Patients who were allowed to test drive a vocal fold injection-and who later decided on a permanent augmentation-found that the trial treatment translated in positive outcomes, researchers have found.
Explore this issue:November 2008
The increase in choices of available injection materials and the increase in office-based injection procedures have created an opportunity for innovation in the area of vocal fold injection, said Thomas L. Carroll, MD, Visiting Clinical Instructor in Laryngology and a fellow in the care of the professional voice at the University of Pittsburgh Voice Center, who reported his results at the 88th annual meeting of the American Broncho-Esophagological Association.
In delivering the Steven D. Gray Resident Award honorable mention paper during the Combined Otolaryngology Spring Meeting, Dr. Carroll said that all 10 patients who decided on a permanent augmentation based on the trial vocal fold injection procedure reported a beneficial outcome.
We have found that trial vocal fold injection is a useful tool in the management of patients when the benefit of permanent augmentation is unclear, Dr. Carroll said. Although our retrospective review is by nature primarily descriptive and further prospective data are needed, in our series, trial vocal fold injection appears to be effective in predicting a positive response to per manent vocal fold augmentation when the response to the trial injection was favorable.
Indications for Trial Vocal Fold Injection
Dr.
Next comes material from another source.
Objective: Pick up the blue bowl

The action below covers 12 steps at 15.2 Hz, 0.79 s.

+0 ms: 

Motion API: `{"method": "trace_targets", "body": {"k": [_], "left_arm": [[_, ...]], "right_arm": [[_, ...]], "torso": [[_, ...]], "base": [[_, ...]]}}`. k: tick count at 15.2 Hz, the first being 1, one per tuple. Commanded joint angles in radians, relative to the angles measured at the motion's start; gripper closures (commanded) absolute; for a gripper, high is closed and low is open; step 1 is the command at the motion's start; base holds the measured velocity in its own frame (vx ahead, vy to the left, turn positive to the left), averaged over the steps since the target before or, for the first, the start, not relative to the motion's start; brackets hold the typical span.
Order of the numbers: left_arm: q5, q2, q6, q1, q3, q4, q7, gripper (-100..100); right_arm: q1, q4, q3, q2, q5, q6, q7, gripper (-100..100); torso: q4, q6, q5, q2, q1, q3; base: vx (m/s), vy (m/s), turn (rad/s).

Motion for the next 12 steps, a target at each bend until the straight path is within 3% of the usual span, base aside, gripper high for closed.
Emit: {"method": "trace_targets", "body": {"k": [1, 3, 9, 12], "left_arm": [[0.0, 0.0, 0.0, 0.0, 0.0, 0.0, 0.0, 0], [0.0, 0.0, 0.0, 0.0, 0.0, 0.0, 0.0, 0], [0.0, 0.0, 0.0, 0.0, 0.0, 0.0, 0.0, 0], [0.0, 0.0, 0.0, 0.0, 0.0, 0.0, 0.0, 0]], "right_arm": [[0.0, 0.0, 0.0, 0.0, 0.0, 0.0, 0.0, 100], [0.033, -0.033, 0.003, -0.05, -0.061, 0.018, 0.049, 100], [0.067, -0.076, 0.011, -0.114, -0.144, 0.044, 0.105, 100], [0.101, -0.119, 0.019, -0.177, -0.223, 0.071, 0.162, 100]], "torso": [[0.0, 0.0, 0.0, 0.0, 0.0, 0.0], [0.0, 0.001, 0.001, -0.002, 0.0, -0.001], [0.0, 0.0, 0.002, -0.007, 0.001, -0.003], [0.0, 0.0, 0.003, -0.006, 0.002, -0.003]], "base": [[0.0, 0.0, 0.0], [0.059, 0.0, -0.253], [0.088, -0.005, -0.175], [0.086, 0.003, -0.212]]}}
Carroll suggested there are three primary indications for trial vocal fold injection:
- In patients where lack of tone is an issue, trial vocal fold injection can determine if bulk alone improves the voice.
- When a patient is hesitant about a permanent procedure, a trial injection can offer the patient a chance to experience what augmentation can do for the voice.
- In patients with concomitant dysphonia and dysarthria, it is often hard to determine what proportion of the overall communication disability is due to dysphonia.
Other specific uses for trial vocal fold injection can guide future surgical decisions, including the need for adjunctive procedures. This would include infraglottic augmentation for vocal fold level mismatch or the need for an arytenoid procedure, Dr. Carroll said.
The use of both permanent and temporary vocal fold injection materials and techniques are well known, he said. In an effort to describe what is likely an already a commonly used technique, we proposed to define trial vocal fold injection as the use of a temporary injectable material in a dysphonic patient when the benefit of a permanent phonic augmentation is unclear. He said that the dysphonic patients to be studied are those whose condition is caused by paresis and/or atrophy.
In performing his study, Dr. Carroll and colleagues explored the University of Pittsburgh surgical database to identify those patients who received a trial vocal fold injection. We did include patients with comorbid voice disorders, such as scar, dysarthria, and spasmodic dysphonia, he said. The exclusion criteria included paralysis or immobility, isolated scar, and trauma. Two hundred forty-four patients were identified; patients who received a permanent vocal fold injection were excluded.
-Thomas L. Carroll, MD
Our review uncovered that 10 percent of all patients-a total of 25 individuals-who received a temporary injection of injectable material received that injection for trial purposes, he reported. This reflects the specific and infrequent use of trial vocal fold injection in our practice.